The Amnesia of Containers

By default, containers are stateless. Any data created inside a container is tied to the lifecycle of that container. When the container is terminated, its filesystem is wiped clean. This is a powerful feature for building scalable, resilient applications, as it allows you to treat your containers as interchangeable cattle, not pets. But for stateful applications like databases, message queues, and key-value stores, this ephemeral nature is a significant hurdle.

To run stateful applications in Kubernetes, we need a way to store data that persists beyond the lifecycle of a single Pod. We need a way to give our Pods a memory.

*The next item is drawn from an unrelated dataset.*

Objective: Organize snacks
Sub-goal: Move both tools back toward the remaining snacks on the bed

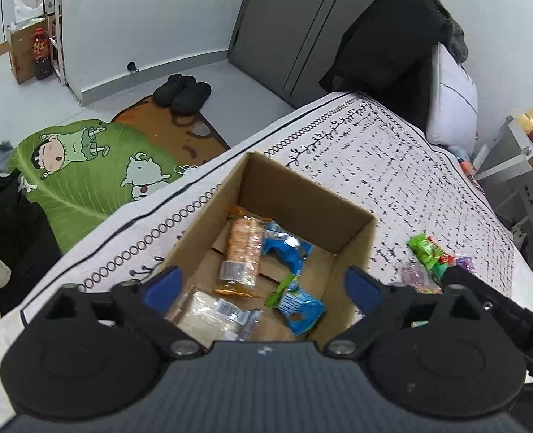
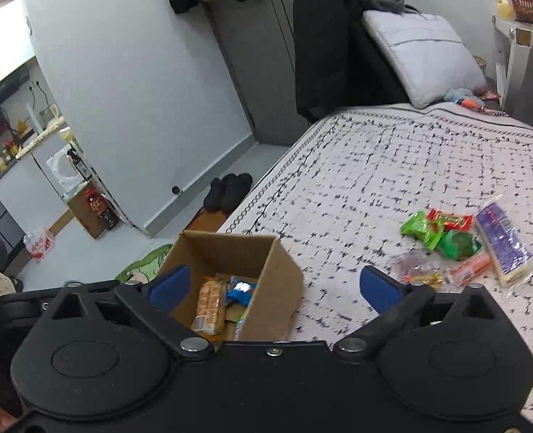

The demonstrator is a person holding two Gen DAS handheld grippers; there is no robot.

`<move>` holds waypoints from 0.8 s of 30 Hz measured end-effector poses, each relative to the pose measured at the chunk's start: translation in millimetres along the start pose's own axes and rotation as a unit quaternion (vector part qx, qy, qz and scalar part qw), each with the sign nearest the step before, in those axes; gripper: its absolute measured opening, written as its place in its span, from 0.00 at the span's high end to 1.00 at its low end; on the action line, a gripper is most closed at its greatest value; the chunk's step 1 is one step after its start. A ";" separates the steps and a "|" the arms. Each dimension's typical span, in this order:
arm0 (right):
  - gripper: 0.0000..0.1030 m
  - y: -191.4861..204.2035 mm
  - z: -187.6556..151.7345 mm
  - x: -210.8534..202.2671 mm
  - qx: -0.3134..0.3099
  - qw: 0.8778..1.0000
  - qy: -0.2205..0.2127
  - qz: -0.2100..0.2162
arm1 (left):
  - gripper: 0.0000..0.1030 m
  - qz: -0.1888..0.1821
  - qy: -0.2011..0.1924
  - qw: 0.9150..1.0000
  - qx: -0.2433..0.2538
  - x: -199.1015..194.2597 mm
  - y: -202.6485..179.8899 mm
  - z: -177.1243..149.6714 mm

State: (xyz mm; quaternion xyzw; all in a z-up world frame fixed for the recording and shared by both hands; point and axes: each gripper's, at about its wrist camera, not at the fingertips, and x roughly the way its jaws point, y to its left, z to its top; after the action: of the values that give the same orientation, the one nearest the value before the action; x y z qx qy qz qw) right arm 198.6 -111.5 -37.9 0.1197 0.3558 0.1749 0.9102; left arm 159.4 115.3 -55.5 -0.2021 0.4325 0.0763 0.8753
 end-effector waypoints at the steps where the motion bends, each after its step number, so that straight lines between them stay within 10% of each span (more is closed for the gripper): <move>1: 0.00 -4.4 0.2 -2.5 -0.002 1.000 -0.005 -0.001 | 0.00 -0.004 0.000 1.000 -0.001 0.0 -1.8 -1.3; 24: 0.00 -105.3 3.9 -41.1 -0.013 0.998 -0.029 -0.045 | 0.00 -0.019 0.027 0.998 0.053 -2.6 -76.4 -26.2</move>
State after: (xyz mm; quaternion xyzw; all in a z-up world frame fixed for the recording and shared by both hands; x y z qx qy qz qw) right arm 197.7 -224.3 -46.3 0.0963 0.3320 0.1345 0.9286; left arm 162.3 35.1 -45.7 -0.1658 0.4555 0.0315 0.8741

Volumes: A Pod’s Trusty Backpack

Kubernetes solves this problem with Volumes. A Volume is a directory that is mounted into a Pod, but its lifecycle is not tied to the containers running in the Pod. When a container is restarted, the data in the Volume is preserved. You can think of a Volume as a backpack that a Pod carries with it. The Pod can put its important files in the backpack, and even if the Pod has to move to a new location (i.e., a new node), it can take its backpack with it, and its files will still be there.

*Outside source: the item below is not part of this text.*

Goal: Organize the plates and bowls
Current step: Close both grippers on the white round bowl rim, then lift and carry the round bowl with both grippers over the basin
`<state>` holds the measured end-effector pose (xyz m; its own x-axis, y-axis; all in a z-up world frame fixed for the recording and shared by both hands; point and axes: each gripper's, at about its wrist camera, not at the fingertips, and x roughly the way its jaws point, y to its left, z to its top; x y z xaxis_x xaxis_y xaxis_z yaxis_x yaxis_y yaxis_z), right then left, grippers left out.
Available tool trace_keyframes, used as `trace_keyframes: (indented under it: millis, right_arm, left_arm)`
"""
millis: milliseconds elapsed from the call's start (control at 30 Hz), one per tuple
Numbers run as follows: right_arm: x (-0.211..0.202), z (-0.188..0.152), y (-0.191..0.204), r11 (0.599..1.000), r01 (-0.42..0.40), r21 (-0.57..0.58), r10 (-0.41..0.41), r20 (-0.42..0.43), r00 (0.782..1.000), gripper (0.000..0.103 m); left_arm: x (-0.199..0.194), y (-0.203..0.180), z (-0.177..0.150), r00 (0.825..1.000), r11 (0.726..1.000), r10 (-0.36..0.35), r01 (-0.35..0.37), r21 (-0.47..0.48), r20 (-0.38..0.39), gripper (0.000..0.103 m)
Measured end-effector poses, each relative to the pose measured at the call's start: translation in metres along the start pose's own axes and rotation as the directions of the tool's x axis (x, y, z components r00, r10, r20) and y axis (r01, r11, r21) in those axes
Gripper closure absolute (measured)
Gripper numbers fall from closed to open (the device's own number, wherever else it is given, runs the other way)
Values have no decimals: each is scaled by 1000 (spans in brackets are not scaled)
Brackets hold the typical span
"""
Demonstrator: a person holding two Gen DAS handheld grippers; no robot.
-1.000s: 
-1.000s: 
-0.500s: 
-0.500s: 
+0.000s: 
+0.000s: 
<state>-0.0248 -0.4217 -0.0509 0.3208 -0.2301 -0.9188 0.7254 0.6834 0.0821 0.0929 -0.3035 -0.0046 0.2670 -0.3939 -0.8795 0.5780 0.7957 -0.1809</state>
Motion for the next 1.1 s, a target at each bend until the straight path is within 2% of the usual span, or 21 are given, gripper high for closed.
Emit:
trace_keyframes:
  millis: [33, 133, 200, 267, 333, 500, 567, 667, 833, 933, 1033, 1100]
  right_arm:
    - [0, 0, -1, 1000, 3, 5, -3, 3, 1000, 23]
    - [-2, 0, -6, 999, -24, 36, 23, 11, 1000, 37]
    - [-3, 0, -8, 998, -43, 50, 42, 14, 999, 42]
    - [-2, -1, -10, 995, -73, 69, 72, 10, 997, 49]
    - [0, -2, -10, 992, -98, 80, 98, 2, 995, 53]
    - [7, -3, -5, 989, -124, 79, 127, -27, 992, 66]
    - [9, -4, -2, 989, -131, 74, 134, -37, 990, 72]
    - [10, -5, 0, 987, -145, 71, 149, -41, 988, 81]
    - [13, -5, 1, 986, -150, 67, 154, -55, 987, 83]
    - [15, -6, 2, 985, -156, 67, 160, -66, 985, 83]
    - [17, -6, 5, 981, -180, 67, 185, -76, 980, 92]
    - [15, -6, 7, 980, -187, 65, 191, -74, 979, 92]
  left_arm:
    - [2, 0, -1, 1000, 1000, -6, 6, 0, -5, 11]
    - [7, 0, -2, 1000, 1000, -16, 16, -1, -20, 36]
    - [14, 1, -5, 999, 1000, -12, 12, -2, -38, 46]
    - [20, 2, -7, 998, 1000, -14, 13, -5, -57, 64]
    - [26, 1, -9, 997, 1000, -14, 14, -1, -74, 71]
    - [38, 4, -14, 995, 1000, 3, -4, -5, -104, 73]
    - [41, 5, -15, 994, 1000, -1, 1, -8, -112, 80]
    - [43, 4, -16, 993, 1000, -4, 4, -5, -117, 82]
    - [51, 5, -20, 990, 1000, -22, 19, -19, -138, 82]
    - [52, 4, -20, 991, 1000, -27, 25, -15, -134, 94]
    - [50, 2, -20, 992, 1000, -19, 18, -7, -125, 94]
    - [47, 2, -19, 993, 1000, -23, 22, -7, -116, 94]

Kubernetes supports many types of Volumes, from simple emptyDir Volumes that are tied to the lifecycle of the Pod to more durable options like gcePersistentDisk, awsElasticBlockStore, and nfs. For our database, we need a Volume that is completely independent of the Pod’s lifecycle.

PersistentVolumes and PersistentVolumeClaims: The Library Analogy

This is where PersistentVolumes (PVs) and PersistentVolumeClaims (PVCs) come into play. Let’s use an analogy to understand these concepts.

Imagine a large public library (our Kubernetes cluster). The library has a collection of books (PersistentVolumes). Each book has a specific size and category (e.g., fiction, non-fiction). The librarians (cluster administrators) are responsible for acquiring new books and managing the existing collection.

A library member (a developer) who wants to read a book doesn’t go and grab a book from the shelf directly. Instead, they go to the front desk and fill out a request form (a PersistentVolumeClaim). On the form, they specify the type of book they want (e.g., a non-fiction book of at least 200 pages). The librarian then finds a book that matches the request and checks it out to the member.

In this analogy:

  • PersistentVolume (PV): A piece of storage in the cluster that has been provisioned by an administrator. It is a resource in the cluster, just like a CPU or memory.
  • PersistentVolumeClaim (PVC): A request for storage by a user. It’s like a developer requesting a certain amount of storage with specific characteristics (e.g., access mode, size).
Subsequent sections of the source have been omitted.